### Collected material:
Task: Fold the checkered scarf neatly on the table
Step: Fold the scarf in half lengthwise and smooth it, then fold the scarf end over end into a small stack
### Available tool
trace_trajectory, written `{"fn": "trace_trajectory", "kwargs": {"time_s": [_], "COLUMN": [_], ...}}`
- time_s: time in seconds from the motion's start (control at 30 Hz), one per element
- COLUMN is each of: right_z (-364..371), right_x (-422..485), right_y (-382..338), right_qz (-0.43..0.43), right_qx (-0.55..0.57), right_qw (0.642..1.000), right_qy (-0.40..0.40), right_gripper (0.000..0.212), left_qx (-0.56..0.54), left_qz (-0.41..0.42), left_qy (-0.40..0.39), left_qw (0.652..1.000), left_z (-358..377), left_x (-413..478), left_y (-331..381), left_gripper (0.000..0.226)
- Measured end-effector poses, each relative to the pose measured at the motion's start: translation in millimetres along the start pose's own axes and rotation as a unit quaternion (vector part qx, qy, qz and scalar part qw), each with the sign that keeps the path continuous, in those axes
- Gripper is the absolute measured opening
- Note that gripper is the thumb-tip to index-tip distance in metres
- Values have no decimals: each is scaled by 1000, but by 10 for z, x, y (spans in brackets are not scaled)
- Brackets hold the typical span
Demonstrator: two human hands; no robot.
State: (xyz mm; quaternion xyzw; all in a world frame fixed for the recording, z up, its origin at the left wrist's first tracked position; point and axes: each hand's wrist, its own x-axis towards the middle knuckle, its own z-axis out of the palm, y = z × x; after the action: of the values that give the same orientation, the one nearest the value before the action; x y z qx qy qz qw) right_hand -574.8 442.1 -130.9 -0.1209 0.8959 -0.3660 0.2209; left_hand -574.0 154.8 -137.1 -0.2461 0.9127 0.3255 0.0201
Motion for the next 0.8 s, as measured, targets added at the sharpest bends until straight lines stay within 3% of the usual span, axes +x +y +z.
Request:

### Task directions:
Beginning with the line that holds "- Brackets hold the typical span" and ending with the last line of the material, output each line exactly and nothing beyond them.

### Problem solution:
- Brackets hold the typical span
Demonstrator: two human hands; no robot.
State: (xyz mm; quaternion xyzw; all in a world frame fixed for the recording, z up, its origin at the left wrist's first tracked position; point and axes: each hand's wrist, its own x-axis towards the middle knuckle, its own z-axis out of the palm, y = z × x; after the action: of the values that give the same orientation, the one nearest the value before the action; x y z qx qy qz qw) right_hand -574.8 442.1 -130.9 -0.1209 0.8959 -0.3660 0.2209; left_hand -574.0 154.8 -137.1 -0.2461 0.9127 0.3255 0.0201
Motion for the next 0.8 s, as measured, targets added at the sharpest bends until straight lines stay within 3% of the usual span, axes +x +y +z.
Request:

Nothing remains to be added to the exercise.